Identify all lines of the data containing the string "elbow" and copy them.

### DATASET CONTENT:
================================
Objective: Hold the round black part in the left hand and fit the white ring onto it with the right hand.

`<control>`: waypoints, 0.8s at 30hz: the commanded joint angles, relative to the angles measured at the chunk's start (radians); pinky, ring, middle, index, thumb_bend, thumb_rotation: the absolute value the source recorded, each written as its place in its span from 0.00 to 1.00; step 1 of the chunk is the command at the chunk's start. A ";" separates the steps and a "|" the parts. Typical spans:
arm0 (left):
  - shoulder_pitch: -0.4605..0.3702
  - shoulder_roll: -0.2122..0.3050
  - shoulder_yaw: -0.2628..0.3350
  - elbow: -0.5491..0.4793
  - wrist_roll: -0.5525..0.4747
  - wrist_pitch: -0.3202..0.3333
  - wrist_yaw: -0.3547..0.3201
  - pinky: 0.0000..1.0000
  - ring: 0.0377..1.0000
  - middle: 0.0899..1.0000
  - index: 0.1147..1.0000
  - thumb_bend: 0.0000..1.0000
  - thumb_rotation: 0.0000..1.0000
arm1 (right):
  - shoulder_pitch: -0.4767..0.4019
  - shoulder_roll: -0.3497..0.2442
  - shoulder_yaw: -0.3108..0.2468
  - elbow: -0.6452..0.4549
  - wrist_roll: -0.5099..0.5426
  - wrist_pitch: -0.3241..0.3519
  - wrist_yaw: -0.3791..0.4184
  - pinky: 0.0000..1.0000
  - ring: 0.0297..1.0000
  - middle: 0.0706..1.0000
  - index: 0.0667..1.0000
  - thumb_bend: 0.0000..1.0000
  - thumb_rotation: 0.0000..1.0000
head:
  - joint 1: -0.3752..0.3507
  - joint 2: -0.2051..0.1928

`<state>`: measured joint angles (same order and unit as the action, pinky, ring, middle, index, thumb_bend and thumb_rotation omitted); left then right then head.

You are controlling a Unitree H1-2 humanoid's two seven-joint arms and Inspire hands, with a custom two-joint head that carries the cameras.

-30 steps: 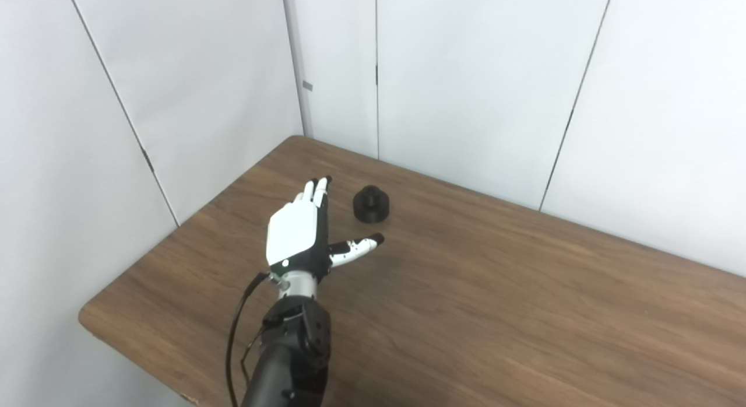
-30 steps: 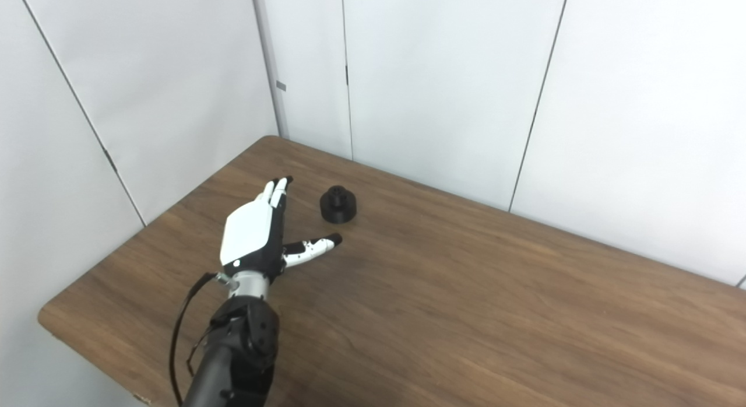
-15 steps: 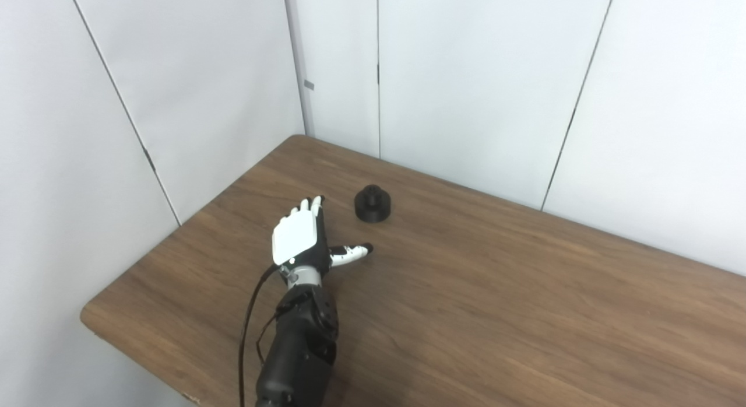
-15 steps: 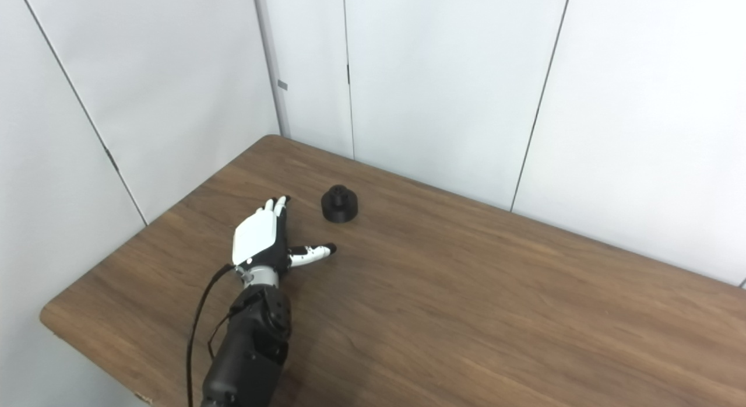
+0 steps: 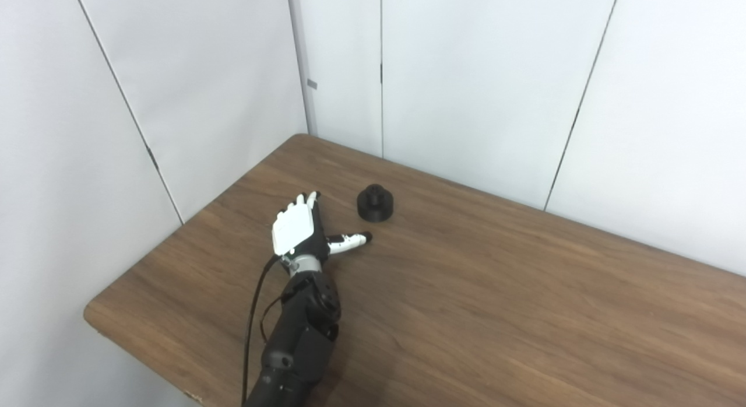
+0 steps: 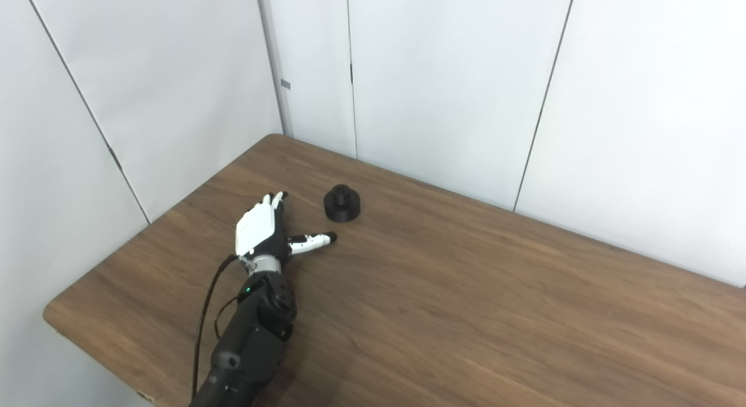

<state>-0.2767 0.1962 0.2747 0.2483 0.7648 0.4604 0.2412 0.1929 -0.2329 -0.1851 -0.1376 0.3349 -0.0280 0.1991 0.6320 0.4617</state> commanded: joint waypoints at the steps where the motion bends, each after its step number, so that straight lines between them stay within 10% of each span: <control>1: -0.035 0.024 -0.012 0.028 -0.046 -0.001 0.017 1.00 0.98 0.99 0.93 0.97 0.44 | 0.064 0.006 -0.002 0.060 0.004 0.004 0.008 0.98 1.00 1.00 1.00 0.72 0.79 | -0.006 0.002; 24: -0.120 0.077 -0.198 0.141 -0.135 0.004 0.079 1.00 1.00 1.00 0.91 1.00 0.48 | 0.104 0.015 -0.001 0.013 -0.003 0.002 0.003 0.97 1.00 1.00 1.00 0.72 0.79 | -0.039 0.010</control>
<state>-0.3601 0.2635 0.0894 0.3837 0.6397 0.4583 0.3301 0.2372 -0.2349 -0.1944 -0.1611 0.3300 -0.0457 0.2021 0.5937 0.4709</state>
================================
### THE COMPLETED TASK:
  - elbow: -0.5491..0.4793
  - elbow: -0.6452..0.4549

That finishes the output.